Entries taken from a collection
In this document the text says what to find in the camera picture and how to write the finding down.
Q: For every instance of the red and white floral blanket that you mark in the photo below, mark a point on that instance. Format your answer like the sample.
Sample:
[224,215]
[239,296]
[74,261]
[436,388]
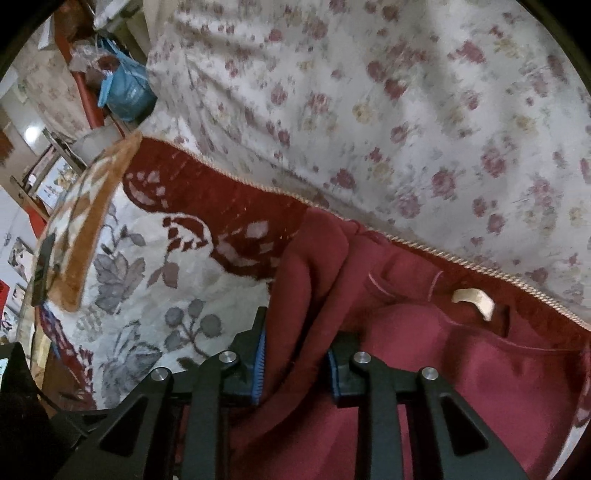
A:
[184,203]

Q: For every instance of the white rose print bed sheet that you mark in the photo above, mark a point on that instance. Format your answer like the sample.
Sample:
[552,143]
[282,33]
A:
[369,92]

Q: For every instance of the blue plastic bag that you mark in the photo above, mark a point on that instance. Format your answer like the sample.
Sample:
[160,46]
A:
[127,87]

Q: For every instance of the red wooden furniture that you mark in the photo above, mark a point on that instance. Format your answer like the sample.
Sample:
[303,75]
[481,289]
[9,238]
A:
[90,106]

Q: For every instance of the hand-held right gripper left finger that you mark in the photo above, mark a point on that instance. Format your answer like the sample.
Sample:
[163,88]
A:
[260,364]

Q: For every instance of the maroon knit garment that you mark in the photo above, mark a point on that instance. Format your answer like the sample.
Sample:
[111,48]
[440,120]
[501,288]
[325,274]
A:
[415,337]

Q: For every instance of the black flat device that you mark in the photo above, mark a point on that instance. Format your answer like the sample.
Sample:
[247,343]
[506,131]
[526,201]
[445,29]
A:
[42,272]

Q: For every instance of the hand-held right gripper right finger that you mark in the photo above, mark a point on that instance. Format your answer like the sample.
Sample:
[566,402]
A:
[333,376]

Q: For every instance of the wooden rack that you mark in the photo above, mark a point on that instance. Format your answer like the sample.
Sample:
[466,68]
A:
[51,157]

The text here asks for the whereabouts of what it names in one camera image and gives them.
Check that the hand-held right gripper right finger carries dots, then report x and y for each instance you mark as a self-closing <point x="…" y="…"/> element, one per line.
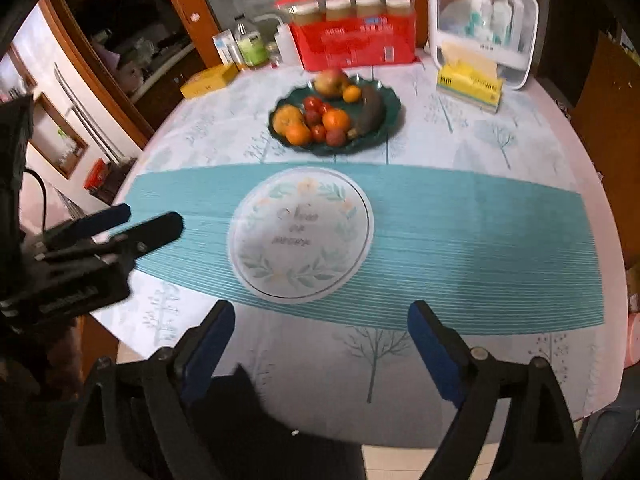
<point x="434" y="355"/>

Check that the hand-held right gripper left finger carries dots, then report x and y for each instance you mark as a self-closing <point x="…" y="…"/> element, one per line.
<point x="210" y="352"/>

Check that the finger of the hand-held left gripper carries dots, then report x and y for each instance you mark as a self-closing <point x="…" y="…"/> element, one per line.
<point x="155" y="230"/>
<point x="107" y="216"/>

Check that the small orange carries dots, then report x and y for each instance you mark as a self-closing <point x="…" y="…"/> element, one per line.
<point x="298" y="135"/>
<point x="336" y="120"/>
<point x="351" y="93"/>

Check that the large yellow orange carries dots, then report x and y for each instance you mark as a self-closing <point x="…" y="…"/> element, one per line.
<point x="288" y="117"/>

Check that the small round red tomato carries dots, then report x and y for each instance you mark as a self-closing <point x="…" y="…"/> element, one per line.
<point x="318" y="133"/>

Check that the large red tomato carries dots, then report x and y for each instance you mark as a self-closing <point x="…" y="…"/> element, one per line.
<point x="313" y="104"/>

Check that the red lychee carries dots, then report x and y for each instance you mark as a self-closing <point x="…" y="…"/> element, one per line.
<point x="336" y="137"/>
<point x="313" y="118"/>

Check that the oval orange-red tomato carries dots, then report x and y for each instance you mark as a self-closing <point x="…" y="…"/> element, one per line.
<point x="326" y="108"/>

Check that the red apple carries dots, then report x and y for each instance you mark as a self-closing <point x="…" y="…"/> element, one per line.
<point x="331" y="82"/>

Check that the dark green wavy plate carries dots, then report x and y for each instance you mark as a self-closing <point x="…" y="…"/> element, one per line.
<point x="390" y="110"/>

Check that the red bag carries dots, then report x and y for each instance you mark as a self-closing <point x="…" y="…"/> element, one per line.
<point x="95" y="175"/>

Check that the printed teal white tablecloth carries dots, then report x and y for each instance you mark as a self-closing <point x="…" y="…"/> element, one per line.
<point x="450" y="240"/>

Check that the yellow flat box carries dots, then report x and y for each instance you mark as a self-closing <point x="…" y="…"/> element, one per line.
<point x="210" y="80"/>

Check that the wooden cabinet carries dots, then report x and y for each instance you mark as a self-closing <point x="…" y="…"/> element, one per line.
<point x="125" y="35"/>

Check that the white carton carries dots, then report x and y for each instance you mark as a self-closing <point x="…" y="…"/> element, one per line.
<point x="225" y="47"/>

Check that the green label bottle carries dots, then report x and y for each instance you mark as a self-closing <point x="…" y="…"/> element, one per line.
<point x="250" y="42"/>

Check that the small clear jar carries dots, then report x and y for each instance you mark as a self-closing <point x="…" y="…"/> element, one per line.
<point x="273" y="56"/>

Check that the white squeeze bottle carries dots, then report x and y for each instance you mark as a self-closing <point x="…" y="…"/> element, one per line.
<point x="286" y="45"/>

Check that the blackened banana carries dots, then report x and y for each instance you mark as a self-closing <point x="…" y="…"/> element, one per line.
<point x="370" y="112"/>

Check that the glass jar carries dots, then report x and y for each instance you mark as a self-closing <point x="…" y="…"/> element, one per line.
<point x="370" y="7"/>
<point x="340" y="10"/>
<point x="400" y="7"/>
<point x="306" y="12"/>

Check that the red jar package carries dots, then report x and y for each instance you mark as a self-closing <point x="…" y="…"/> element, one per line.
<point x="350" y="42"/>

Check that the yellow tissue box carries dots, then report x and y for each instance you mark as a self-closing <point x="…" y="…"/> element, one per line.
<point x="470" y="85"/>

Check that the wooden door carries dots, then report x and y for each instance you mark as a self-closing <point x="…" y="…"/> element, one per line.
<point x="605" y="120"/>

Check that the white storage box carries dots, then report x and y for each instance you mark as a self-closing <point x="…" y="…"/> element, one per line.
<point x="482" y="25"/>

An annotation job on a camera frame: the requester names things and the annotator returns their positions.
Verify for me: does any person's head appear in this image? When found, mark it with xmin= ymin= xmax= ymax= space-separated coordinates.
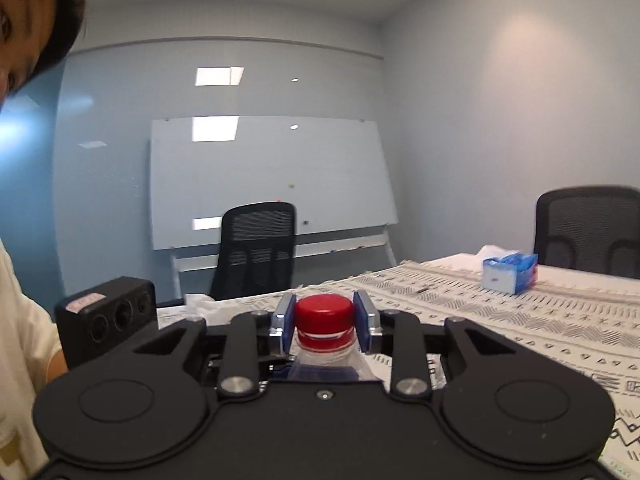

WHAT IS REQUIRED
Filter the lines above so that only those with the string "names" remain, then copy them.

SOLUTION FOR THIS PROBLEM
The text here asks for the whereabouts of what it names in one camera image and gives them.
An annotation job on a camera frame: the requester names things and the annotator returns their positions.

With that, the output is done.